| INSTRUCTIONS FOR THE TASK |
Check each line below for the word "named" and give the count alone.

| DATASET |

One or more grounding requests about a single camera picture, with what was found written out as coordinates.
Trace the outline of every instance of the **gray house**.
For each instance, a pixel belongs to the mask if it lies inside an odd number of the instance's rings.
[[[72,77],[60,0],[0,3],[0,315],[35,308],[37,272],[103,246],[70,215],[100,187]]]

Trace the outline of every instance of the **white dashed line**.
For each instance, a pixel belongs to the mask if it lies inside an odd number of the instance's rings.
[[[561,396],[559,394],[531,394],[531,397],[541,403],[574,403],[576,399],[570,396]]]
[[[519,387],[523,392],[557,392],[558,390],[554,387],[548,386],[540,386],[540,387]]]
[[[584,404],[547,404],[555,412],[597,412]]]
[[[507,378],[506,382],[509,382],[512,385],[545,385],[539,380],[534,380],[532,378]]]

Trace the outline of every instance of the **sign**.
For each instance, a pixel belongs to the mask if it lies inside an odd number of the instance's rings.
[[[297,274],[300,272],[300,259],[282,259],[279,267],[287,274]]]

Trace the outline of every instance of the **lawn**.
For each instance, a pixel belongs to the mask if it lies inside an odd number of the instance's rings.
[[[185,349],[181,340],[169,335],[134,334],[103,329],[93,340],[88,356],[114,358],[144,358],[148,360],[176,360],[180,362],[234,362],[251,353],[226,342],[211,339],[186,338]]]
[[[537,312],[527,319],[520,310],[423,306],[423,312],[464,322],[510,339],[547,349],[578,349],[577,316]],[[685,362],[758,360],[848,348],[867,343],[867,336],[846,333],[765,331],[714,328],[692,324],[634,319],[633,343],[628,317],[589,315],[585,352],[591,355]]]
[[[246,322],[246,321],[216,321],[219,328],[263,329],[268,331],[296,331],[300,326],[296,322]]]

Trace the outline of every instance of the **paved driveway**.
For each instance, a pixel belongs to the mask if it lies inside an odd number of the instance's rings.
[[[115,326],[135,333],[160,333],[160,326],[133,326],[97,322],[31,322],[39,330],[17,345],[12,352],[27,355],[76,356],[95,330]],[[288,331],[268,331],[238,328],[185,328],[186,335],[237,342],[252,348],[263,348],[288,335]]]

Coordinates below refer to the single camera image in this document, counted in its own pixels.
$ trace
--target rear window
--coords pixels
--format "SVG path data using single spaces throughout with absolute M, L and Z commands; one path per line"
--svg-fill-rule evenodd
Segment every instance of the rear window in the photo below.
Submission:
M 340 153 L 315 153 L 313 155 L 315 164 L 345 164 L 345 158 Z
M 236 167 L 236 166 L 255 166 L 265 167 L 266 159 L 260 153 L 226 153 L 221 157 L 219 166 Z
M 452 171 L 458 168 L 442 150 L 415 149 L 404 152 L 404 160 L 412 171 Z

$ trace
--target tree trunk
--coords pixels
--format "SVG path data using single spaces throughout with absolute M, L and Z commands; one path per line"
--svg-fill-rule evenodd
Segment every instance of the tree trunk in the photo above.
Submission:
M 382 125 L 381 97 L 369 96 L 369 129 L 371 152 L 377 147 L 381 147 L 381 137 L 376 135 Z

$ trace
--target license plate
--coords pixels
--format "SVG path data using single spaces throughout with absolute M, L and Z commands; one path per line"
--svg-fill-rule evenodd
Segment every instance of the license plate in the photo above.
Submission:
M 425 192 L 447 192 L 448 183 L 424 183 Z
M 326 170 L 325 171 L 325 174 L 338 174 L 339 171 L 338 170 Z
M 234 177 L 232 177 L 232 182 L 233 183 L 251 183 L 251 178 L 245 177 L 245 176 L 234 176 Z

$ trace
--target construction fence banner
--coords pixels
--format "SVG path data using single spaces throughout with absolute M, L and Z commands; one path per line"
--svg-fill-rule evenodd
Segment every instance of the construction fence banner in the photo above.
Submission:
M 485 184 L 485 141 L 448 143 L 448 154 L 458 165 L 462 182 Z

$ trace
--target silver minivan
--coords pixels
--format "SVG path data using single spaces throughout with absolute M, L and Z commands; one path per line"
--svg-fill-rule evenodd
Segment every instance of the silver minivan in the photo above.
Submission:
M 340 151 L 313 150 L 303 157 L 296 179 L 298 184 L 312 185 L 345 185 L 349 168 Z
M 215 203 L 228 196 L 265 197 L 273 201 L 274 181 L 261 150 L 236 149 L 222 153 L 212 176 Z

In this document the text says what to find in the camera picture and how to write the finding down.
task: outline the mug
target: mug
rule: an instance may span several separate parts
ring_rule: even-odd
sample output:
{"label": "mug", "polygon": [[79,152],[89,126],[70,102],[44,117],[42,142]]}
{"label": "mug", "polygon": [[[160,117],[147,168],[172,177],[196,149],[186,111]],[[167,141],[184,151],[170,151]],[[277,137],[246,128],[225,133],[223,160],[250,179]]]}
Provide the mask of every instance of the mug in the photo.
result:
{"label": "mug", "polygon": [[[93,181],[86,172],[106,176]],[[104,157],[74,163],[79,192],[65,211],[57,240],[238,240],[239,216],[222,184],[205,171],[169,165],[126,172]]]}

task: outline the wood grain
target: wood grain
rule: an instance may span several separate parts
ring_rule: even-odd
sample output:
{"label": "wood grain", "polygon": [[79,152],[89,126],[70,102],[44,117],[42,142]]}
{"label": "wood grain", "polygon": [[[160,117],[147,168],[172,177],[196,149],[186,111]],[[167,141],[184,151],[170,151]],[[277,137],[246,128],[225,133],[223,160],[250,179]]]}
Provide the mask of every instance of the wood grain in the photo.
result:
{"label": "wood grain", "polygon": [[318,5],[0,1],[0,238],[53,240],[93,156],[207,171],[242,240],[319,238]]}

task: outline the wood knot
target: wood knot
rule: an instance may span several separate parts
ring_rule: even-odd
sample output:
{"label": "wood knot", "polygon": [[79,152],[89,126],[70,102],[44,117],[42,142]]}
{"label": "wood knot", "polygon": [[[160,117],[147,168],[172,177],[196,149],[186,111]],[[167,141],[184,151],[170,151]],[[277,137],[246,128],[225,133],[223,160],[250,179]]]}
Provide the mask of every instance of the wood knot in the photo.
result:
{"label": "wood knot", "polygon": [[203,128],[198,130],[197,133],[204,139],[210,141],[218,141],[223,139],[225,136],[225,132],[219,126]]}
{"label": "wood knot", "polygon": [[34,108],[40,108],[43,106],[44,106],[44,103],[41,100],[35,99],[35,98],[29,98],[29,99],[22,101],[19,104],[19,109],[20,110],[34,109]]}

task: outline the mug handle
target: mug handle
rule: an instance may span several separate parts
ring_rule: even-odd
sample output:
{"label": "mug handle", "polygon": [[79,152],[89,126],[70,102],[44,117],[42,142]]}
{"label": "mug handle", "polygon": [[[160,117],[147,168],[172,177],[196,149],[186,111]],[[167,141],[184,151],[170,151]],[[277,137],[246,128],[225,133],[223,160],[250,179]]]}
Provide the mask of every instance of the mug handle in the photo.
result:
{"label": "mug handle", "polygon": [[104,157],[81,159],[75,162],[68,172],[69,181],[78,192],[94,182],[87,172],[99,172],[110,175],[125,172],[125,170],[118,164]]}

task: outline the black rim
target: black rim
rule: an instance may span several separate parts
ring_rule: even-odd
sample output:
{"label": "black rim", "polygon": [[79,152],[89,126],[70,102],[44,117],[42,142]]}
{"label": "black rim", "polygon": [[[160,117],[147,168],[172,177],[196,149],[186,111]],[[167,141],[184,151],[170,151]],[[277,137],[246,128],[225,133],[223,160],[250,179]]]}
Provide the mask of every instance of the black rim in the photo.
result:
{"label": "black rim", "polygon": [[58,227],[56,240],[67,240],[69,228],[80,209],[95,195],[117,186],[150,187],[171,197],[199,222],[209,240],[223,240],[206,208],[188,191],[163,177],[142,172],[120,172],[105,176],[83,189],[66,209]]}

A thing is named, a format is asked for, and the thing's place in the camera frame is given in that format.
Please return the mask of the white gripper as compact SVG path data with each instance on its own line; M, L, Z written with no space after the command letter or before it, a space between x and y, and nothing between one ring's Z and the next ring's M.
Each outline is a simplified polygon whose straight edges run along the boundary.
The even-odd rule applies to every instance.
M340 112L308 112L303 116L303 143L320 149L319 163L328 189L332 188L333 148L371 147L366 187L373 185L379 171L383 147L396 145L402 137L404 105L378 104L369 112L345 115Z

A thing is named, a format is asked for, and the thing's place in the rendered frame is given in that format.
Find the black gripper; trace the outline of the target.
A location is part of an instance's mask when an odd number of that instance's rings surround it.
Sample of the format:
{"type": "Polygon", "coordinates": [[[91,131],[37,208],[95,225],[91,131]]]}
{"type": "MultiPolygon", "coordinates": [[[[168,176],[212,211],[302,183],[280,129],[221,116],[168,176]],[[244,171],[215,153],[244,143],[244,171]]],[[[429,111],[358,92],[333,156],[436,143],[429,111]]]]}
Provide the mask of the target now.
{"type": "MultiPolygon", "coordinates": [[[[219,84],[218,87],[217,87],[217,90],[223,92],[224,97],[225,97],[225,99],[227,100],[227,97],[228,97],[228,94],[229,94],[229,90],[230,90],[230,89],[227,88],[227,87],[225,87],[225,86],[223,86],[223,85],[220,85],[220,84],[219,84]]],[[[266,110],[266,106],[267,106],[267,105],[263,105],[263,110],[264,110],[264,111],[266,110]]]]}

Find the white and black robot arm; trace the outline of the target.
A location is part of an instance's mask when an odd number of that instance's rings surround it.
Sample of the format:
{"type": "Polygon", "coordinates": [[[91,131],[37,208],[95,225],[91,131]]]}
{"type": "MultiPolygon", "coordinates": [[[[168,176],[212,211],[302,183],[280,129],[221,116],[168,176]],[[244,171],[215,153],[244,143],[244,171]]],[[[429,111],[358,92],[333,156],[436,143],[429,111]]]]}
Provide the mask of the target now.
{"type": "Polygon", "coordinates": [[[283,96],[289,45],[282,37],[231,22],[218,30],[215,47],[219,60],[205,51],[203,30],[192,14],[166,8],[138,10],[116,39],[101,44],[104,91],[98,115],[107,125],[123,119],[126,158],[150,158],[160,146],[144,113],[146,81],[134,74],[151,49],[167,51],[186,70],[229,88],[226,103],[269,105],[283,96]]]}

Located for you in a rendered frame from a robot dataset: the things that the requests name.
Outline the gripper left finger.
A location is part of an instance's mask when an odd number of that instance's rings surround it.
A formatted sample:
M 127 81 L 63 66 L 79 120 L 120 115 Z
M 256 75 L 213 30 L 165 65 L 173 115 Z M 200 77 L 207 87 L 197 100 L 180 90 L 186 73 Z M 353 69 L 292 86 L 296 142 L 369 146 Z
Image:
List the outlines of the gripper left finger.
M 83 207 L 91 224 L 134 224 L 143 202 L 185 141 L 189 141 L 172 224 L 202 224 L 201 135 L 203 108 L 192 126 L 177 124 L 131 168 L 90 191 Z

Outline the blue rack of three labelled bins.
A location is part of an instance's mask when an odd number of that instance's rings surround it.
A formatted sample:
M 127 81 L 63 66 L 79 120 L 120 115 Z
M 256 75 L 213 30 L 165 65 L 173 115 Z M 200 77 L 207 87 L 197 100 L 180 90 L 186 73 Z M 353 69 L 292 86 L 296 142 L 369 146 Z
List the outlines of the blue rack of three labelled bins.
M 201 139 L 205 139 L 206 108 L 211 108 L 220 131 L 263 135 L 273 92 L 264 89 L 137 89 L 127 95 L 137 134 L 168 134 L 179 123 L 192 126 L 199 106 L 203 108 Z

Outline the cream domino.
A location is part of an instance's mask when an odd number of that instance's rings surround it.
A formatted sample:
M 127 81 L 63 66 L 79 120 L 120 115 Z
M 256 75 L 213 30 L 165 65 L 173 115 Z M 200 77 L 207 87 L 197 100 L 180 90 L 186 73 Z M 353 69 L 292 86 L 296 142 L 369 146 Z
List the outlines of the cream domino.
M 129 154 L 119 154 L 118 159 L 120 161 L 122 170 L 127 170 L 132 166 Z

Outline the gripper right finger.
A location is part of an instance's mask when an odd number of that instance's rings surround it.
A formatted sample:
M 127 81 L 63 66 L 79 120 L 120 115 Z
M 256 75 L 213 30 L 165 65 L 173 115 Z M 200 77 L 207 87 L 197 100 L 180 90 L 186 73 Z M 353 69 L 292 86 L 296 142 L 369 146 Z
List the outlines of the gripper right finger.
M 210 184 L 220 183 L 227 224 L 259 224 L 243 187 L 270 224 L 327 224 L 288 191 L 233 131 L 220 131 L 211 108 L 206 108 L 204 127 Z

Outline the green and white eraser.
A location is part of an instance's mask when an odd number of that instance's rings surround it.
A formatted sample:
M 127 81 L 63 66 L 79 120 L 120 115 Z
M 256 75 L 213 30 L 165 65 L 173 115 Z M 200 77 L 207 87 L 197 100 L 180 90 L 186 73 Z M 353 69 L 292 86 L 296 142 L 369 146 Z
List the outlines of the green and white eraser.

| TASK OUTPUT |
2